* _Your goal_:
The full listing should be set down again precisely.
Provided data below:
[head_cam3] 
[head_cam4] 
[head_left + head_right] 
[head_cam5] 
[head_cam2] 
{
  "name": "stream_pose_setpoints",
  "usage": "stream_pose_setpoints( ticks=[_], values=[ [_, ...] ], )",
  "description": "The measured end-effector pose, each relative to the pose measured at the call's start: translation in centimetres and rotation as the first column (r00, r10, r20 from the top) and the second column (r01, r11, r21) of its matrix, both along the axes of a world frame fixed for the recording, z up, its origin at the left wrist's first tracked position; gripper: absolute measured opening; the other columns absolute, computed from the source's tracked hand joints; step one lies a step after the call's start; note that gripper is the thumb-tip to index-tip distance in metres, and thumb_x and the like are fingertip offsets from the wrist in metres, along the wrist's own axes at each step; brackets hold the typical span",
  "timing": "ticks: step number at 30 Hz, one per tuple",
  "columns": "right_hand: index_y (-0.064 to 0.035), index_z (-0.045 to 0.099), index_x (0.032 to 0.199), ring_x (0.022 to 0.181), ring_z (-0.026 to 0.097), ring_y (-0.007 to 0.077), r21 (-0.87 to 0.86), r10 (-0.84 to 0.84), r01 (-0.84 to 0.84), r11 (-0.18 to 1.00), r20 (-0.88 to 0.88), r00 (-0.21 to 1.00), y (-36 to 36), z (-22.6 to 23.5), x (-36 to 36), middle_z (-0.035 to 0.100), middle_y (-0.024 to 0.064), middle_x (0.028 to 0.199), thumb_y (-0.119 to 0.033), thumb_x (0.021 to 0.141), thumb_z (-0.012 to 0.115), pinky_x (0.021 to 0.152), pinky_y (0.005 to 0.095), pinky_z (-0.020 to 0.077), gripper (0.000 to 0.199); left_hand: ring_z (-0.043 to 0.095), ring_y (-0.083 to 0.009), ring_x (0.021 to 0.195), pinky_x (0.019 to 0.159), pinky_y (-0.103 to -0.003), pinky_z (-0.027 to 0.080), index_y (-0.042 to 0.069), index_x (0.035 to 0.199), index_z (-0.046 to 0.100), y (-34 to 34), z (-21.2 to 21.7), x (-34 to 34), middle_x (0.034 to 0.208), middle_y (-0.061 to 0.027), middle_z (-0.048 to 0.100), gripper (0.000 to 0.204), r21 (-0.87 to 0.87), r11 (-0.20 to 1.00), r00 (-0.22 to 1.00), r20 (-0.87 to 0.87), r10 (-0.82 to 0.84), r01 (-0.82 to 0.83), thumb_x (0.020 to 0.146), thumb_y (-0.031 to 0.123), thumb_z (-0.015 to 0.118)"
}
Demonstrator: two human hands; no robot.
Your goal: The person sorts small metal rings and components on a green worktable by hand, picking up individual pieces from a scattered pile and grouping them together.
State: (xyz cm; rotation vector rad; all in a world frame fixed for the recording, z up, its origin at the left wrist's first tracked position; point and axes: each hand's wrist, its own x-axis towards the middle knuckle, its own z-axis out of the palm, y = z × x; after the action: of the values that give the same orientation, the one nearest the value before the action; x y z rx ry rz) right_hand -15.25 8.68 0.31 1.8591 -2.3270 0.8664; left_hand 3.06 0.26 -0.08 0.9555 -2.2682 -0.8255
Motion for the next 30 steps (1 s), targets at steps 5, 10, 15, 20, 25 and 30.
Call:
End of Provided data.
* _Result of the exercise_:
[head_cam3] 
[head_cam4] 
[head_left + head_right] 
[head_cam5] 
[head_cam2] 
{
  "name": "stream_pose_setpoints",
  "usage": "stream_pose_setpoints( ticks=[_], values=[ [_, ...] ], )",
  "description": "The measured end-effector pose, each relative to the pose measured at the call's start: translation in centimetres and rotation as the first column (r00, r10, r20 from the top) and the second column (r01, r11, r21) of its matrix, both along the axes of a world frame fixed for the recording, z up, its origin at the left wrist's first tracked position; gripper: absolute measured opening; the other columns absolute, computed from the source's tracked hand joints; step one lies a step after the call's start; note that gripper is the thumb-tip to index-tip distance in metres, and thumb_x and the like are fingertip offsets from the wrist in metres, along the wrist's own axes at each step; brackets hold the typical span",
  "timing": "ticks: step number at 30 Hz, one per tuple",
  "columns": "right_hand: index_y (-0.064 to 0.035), index_z (-0.045 to 0.099), index_x (0.032 to 0.199), ring_x (0.022 to 0.181), ring_z (-0.026 to 0.097), ring_y (-0.007 to 0.077), r21 (-0.87 to 0.86), r10 (-0.84 to 0.84), r01 (-0.84 to 0.84), r11 (-0.18 to 1.00), r20 (-0.88 to 0.88), r00 (-0.21 to 1.00), y (-36 to 36), z (-22.6 to 23.5), x (-36 to 36), middle_z (-0.035 to 0.100), middle_y (-0.024 to 0.064), middle_x (0.028 to 0.199), thumb_y (-0.119 to 0.033), thumb_x (0.021 to 0.141), thumb_z (-0.012 to 0.115), pinky_x (0.021 to 0.152), pinky_y (0.005 to 0.095), pinky_z (-0.020 to 0.077), gripper (0.000 to 0.199); left_hand: ring_z (-0.043 to 0.095), ring_y (-0.083 to 0.009), ring_x (0.021 to 0.195), pinky_x (0.019 to 0.159), pinky_y (-0.103 to -0.003), pinky_z (-0.027 to 0.080), index_y (-0.042 to 0.069), index_x (0.035 to 0.199), index_z (-0.046 to 0.100), y (-34 to 34), z (-21.2 to 21.7), x (-34 to 34), middle_x (0.034 to 0.208), middle_y (-0.061 to 0.027), middle_z (-0.048 to 0.100), gripper (0.000 to 0.204), r21 (-0.87 to 0.87), r11 (-0.20 to 1.00), r00 (-0.22 to 1.00), r20 (-0.87 to 0.87), r10 (-0.82 to 0.84), r01 (-0.82 to 0.83), thumb_x (0.020 to 0.146), thumb_y (-0.031 to 0.123), thumb_z (-0.015 to 0.118)"
}
Demonstrator: two human hands; no robot.
Your goal: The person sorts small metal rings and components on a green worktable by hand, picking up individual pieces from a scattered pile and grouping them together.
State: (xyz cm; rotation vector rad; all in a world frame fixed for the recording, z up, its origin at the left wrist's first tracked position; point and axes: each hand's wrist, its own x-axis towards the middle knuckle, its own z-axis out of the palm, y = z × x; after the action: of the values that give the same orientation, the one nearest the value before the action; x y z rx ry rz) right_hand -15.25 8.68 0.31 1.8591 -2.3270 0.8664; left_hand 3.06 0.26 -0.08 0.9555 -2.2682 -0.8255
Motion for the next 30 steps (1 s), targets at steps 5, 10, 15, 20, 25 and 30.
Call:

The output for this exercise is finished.